Task details:
Only those lines in the data below from the line containing "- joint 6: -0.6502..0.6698" through the line containing "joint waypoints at", both included, should be restated word for word.

===

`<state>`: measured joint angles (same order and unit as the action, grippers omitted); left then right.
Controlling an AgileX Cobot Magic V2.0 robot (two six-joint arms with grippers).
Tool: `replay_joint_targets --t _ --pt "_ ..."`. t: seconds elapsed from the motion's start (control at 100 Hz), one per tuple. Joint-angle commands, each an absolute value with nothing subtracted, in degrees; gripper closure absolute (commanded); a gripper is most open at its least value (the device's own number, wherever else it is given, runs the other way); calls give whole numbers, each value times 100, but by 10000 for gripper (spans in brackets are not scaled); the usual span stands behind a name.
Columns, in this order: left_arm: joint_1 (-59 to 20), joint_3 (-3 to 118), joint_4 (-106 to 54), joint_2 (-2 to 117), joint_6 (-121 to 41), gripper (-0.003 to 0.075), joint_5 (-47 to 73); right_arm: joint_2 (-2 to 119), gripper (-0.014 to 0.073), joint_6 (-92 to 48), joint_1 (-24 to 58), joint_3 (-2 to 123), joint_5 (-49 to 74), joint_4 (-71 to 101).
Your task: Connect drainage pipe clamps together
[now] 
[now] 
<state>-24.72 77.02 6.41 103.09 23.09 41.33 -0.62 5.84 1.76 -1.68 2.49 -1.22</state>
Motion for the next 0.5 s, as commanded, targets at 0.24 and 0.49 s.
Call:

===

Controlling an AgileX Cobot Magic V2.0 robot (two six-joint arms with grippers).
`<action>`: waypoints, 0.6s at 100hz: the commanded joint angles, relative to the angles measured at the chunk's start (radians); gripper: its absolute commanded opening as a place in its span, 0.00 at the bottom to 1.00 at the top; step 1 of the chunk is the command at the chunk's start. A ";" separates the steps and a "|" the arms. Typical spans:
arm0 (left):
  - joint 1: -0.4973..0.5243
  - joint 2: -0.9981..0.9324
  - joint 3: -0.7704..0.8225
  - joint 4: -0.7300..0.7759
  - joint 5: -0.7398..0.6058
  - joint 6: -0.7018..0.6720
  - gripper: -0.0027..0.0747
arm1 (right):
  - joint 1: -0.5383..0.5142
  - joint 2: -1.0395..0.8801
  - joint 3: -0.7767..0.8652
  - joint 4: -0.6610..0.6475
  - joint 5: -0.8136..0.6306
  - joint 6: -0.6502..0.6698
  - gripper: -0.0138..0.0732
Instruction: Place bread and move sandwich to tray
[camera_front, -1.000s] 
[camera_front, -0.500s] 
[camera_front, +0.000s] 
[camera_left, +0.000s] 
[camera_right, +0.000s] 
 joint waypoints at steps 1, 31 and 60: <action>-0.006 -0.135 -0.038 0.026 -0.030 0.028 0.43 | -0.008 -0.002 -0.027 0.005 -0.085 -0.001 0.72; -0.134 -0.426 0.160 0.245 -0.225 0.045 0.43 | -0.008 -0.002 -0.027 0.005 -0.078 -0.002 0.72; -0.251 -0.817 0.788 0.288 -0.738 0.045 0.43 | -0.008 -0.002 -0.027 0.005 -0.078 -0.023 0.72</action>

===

Exercise response:
  - joint 6: -0.6502..0.6698
  - gripper: -0.0138..0.0732
Instruction: Place bread and move sandwich to tray
[camera_front, -1.000s] 
[camera_front, -0.500s] 
[camera_front, +0.000s] 
[camera_left, +0.000s] 
[camera_right, +0.000s] 
 joint waypoints at steps 1, 31 and 60: <action>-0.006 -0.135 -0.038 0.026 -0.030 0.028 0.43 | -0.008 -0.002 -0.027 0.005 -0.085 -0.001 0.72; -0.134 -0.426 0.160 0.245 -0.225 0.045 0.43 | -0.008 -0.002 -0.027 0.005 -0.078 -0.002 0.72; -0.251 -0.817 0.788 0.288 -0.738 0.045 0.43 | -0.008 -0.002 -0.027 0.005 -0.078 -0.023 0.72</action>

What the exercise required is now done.